# What law or formula discusses the relationship between pressure and dew point?

A lot of times, dew point is focused primarily upon temperature and relative humidity. However, that same point of saturation is affected by the pressure, but I can't find a formula, or law even, that discusses this.

It's possible that my premise of the relationship between dew point and pressure may be inaccurate, but if so, how can we then explain that a refrigerant may be a vapor at 210°F in a 280psi container, have a dew point of 125°F, but also be a vapor at 75°F in a 70psi container.

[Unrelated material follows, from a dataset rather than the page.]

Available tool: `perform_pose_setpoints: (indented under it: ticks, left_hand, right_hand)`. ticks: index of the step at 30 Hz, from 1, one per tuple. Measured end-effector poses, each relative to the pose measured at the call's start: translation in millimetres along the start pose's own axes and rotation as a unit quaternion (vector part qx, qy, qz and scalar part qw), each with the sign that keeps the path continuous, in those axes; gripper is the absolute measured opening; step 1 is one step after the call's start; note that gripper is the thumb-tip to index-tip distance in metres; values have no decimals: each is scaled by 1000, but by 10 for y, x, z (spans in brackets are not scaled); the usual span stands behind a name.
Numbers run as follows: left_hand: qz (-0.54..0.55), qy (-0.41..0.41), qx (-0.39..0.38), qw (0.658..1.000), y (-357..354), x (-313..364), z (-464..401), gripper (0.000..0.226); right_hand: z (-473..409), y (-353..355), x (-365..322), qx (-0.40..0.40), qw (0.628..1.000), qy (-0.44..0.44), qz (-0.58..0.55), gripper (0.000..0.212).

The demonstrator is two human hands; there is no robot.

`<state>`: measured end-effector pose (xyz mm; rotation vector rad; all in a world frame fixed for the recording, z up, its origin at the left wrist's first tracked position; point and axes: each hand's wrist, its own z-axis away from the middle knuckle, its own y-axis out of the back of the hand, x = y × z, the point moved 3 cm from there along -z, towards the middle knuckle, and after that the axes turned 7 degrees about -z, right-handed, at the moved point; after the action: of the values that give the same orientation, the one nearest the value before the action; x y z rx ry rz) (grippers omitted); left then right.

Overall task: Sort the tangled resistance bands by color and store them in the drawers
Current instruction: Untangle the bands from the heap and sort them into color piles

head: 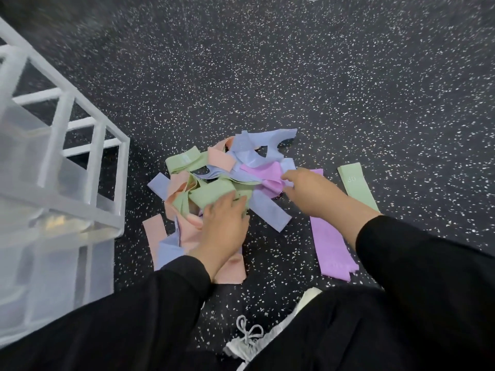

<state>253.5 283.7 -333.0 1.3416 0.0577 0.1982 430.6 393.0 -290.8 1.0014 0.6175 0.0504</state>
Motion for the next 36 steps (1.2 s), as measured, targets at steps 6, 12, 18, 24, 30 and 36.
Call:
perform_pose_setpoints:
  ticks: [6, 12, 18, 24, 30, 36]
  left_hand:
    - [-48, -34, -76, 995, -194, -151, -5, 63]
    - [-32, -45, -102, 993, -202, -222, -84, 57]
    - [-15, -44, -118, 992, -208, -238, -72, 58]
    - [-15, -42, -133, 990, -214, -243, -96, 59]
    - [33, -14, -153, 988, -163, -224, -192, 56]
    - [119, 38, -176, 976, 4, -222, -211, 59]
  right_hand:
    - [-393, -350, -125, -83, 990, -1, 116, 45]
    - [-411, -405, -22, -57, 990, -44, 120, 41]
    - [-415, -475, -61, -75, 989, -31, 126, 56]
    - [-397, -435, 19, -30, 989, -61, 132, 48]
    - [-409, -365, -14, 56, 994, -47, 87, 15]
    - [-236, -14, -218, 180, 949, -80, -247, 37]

Whether the substance is water, freon, or any liquid, there should be relationships between pressure and dew points (saturation points, condensation points, etc - they're all meaning the same thing). We can clearly see with freon there's some relationship between pressure and temperatures where the rate of condensation is greater than that of the evaporation, but I can't seem to find any laws/formulas for this.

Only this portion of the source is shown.